[Dataset section Boundary: Start]
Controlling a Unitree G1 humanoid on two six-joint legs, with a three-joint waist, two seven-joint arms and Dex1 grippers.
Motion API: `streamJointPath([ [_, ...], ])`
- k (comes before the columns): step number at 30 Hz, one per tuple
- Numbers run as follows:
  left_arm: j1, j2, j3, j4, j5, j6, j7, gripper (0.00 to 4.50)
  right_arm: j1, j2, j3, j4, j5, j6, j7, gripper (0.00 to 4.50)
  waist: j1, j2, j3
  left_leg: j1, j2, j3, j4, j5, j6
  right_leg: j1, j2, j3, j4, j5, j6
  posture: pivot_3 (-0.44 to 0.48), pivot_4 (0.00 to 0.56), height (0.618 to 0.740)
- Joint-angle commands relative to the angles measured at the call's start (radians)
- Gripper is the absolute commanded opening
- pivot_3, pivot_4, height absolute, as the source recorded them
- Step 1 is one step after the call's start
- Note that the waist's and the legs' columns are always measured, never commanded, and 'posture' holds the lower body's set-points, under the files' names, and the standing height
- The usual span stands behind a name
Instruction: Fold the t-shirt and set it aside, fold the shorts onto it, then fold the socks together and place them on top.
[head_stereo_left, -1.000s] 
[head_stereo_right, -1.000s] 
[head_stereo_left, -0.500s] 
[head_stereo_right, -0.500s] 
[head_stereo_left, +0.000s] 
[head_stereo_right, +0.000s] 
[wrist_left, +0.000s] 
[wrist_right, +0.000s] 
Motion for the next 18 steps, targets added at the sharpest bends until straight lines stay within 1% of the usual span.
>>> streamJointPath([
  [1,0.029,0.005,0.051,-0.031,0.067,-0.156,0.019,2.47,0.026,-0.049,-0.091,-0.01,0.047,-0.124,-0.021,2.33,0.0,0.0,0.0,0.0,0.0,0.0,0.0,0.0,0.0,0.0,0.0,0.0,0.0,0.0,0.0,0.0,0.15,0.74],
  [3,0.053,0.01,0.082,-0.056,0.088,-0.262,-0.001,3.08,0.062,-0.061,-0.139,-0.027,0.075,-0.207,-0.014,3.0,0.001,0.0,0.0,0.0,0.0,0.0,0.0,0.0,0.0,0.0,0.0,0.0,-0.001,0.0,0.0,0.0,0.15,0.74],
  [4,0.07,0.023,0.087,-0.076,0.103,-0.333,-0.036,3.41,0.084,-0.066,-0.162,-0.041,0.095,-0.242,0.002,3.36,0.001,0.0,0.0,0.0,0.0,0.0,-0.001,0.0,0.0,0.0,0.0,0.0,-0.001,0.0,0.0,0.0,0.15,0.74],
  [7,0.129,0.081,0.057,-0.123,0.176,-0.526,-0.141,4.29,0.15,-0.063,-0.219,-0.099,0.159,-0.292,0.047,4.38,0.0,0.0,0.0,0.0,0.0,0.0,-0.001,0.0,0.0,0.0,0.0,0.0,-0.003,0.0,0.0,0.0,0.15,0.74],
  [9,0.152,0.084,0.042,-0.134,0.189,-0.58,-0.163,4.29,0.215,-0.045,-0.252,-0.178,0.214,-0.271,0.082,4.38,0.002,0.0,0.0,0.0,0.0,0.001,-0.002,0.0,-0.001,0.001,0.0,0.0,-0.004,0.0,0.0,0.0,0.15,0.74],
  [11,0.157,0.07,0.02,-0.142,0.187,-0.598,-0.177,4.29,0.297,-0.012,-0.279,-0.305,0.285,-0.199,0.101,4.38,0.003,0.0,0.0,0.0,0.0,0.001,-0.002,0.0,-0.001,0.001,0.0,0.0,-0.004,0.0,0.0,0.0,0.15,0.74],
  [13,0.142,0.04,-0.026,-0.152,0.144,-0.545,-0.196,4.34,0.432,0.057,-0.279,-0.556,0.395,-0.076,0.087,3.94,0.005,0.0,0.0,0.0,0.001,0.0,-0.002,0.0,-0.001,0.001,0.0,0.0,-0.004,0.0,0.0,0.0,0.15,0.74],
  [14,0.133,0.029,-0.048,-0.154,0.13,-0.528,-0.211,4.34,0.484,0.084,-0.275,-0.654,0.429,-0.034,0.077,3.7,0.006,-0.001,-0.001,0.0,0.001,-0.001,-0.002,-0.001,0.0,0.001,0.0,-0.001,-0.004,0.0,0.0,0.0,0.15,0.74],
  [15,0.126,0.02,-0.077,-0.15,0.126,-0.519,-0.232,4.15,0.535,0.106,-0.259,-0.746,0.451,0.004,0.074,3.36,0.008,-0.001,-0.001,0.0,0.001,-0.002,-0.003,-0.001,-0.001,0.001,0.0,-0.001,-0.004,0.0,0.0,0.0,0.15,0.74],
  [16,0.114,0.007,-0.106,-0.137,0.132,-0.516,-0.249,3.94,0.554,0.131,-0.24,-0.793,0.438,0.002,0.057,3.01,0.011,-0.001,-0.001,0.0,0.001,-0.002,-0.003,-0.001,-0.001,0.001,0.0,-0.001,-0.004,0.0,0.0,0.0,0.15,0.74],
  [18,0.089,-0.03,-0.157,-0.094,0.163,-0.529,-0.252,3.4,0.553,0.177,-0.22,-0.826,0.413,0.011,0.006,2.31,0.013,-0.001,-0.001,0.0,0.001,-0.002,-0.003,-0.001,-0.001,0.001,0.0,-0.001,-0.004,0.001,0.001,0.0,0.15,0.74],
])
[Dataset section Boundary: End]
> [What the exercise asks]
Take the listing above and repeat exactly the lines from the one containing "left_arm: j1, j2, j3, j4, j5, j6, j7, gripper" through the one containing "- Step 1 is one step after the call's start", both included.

> [Your response]
  left_arm: j1, j2, j3, j4, j5, j6, j7, gripper (0.00 to 4.50)
  right_arm: j1, j2, j3, j4, j5, j6, j7, gripper (0.00 to 4.50)
  waist: j1, j2, j3
  left_leg: j1, j2, j3, j4, j5, j6
  right_leg: j1, j2, j3, j4, j5, j6
  posture: pivot_3 (-0.44 to 0.48), pivot_4 (0.00 to 0.56), height (0.618 to 0.740)
- Joint-angle commands relative to the angles measured at the call's start (radians)
- Gripper is the absolute commanded opening
- pivot_3, pivot_4, height absolute, as the source recorded them
- Step 1 is one step after the call's start

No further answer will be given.